The records Block Start

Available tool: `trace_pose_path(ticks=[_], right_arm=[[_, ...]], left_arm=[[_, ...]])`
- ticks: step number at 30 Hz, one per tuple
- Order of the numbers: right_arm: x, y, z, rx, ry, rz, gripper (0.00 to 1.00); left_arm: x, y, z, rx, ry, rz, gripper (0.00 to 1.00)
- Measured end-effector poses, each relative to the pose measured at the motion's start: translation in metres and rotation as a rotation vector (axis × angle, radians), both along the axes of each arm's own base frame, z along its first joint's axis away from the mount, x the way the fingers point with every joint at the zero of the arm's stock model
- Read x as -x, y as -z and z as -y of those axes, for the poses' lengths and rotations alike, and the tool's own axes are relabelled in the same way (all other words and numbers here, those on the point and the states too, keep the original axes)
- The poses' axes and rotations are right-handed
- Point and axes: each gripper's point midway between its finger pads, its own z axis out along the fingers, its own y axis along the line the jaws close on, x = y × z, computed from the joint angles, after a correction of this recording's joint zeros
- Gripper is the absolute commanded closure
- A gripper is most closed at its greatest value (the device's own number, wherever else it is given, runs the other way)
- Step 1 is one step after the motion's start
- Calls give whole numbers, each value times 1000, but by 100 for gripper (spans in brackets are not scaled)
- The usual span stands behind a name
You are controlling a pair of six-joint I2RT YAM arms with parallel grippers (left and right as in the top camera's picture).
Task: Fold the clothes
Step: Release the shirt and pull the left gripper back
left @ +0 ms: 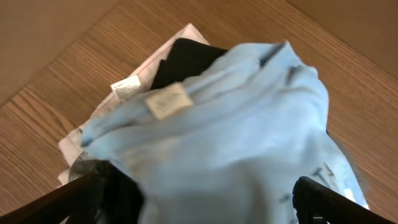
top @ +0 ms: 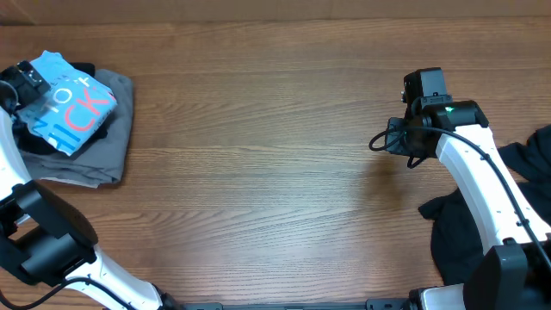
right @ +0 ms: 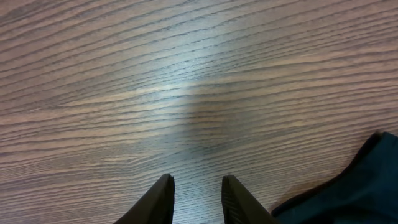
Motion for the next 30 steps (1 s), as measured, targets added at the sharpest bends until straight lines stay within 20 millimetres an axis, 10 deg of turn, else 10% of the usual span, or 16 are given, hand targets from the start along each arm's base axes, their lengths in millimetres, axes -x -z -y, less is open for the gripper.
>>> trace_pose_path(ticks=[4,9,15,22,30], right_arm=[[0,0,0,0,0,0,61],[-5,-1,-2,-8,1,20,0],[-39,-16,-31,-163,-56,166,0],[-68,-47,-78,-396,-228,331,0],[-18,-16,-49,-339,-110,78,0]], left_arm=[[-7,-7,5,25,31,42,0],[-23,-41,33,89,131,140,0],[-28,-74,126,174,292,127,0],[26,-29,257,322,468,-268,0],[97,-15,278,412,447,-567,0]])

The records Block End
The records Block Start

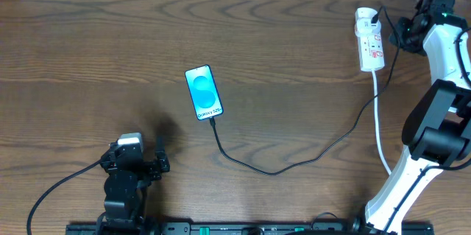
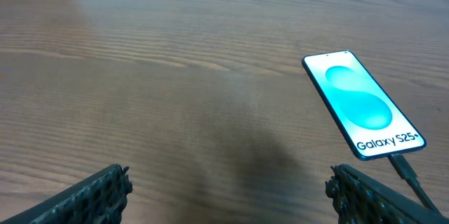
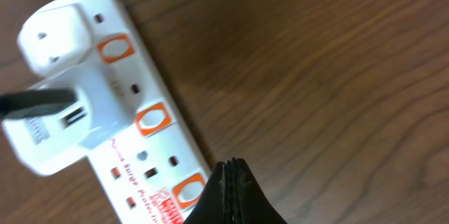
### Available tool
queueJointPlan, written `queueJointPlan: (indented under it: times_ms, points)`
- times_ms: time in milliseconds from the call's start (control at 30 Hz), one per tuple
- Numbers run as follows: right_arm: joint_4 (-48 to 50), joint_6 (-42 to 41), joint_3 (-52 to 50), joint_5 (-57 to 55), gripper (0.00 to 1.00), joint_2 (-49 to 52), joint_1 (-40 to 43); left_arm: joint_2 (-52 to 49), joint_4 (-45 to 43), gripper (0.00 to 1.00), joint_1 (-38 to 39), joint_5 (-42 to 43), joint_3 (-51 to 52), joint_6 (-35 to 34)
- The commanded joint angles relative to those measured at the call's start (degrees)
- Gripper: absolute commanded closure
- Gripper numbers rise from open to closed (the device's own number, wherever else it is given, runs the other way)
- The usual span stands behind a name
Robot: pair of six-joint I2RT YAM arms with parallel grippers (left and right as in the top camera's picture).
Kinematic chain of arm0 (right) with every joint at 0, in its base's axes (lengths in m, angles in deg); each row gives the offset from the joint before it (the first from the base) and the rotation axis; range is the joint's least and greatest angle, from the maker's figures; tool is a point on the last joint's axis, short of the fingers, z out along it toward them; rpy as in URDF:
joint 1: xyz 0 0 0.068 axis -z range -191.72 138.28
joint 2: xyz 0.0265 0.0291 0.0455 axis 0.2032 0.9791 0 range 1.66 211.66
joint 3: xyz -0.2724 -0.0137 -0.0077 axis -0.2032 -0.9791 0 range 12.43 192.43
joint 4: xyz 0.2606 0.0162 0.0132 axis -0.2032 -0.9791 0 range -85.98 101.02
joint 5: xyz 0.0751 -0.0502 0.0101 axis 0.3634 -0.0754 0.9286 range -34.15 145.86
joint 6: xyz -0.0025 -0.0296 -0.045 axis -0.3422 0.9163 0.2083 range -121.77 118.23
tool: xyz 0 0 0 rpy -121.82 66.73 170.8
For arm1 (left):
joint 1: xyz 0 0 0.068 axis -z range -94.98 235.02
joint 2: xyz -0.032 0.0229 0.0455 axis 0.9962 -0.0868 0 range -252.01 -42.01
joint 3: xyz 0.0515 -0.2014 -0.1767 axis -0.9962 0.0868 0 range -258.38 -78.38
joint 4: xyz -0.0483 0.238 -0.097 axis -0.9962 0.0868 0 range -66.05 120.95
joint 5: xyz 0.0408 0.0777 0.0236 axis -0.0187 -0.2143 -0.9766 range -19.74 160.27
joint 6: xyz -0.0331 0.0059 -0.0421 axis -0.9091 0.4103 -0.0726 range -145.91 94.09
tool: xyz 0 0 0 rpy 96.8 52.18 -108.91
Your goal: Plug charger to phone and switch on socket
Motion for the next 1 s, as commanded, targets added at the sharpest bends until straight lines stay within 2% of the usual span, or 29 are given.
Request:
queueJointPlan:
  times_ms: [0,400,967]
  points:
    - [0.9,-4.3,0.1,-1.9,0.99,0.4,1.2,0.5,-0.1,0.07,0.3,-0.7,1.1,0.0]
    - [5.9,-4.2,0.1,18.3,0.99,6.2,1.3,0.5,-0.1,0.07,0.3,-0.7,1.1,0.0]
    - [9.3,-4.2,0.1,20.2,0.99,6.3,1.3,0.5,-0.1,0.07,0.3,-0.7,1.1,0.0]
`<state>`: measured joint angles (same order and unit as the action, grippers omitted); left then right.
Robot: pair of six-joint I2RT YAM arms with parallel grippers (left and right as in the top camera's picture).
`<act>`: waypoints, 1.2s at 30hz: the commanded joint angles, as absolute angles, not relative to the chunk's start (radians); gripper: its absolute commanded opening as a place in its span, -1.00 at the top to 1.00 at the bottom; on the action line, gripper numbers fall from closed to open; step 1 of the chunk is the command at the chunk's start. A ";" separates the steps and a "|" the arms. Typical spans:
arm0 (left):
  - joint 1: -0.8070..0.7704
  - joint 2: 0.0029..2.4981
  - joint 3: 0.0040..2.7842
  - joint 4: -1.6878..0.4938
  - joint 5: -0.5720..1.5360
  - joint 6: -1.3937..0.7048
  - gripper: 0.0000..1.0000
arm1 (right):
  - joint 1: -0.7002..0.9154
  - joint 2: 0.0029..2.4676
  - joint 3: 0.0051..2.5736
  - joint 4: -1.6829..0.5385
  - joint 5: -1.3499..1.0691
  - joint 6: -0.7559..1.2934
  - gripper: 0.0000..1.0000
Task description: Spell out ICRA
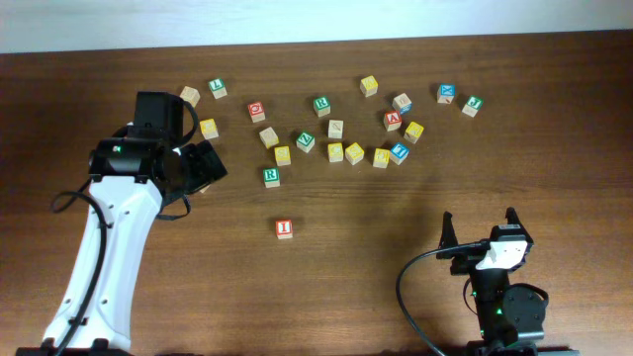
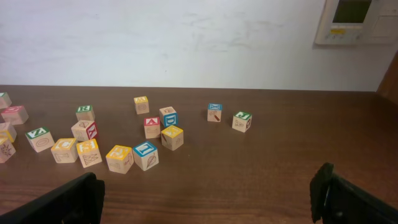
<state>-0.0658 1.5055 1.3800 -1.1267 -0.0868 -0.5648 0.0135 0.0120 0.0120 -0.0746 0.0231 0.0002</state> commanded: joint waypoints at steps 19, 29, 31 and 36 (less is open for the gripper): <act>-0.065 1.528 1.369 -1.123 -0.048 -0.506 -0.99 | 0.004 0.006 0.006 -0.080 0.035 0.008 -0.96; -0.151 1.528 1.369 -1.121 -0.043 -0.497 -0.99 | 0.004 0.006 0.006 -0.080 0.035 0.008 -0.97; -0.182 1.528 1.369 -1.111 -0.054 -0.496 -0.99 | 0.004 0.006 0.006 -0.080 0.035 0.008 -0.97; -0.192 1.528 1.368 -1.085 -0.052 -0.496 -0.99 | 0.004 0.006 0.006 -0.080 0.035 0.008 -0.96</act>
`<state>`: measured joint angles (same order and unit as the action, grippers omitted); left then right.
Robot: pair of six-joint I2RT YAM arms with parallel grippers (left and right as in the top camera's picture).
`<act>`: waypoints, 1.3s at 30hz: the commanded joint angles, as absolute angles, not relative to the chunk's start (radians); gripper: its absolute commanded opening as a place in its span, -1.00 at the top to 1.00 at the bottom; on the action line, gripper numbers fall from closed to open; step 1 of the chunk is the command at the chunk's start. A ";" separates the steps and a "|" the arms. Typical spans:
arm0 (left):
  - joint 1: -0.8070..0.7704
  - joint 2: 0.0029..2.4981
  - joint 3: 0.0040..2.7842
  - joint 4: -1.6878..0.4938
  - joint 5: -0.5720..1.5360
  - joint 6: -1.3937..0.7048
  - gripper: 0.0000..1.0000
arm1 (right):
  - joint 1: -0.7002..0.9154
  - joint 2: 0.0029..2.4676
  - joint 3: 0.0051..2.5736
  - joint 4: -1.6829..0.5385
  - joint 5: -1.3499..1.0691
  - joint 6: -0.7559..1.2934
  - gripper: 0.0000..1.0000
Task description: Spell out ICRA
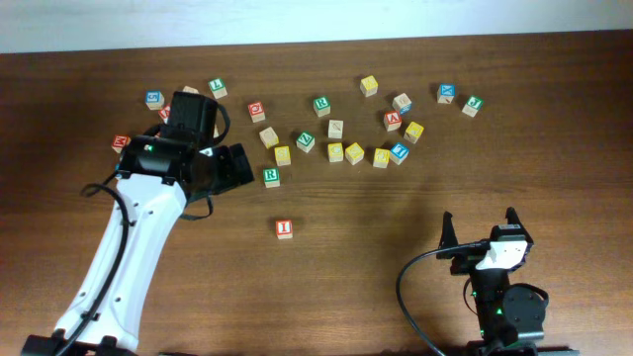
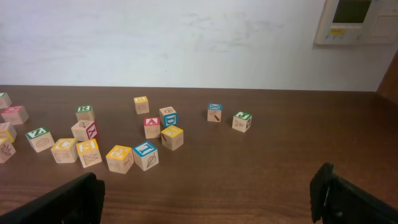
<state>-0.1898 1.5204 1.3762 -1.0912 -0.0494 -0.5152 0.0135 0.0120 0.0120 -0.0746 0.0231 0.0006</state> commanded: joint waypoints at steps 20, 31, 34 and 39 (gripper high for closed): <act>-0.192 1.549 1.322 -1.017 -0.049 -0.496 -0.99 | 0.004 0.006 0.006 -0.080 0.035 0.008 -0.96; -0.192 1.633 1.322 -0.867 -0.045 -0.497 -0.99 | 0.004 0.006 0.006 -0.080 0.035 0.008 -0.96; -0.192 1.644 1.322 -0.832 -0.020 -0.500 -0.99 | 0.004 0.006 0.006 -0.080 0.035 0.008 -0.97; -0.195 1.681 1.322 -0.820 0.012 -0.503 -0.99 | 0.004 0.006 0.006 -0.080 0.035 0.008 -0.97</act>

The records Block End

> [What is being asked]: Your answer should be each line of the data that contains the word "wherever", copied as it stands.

> [Answer box]:
- A gripper is most closed at its greatest value (the device's own number, wherever else it is given, runs the other way)
- Gripper numbers rise from open to closed (the device's own number, wherever else it is given, runs the other way)

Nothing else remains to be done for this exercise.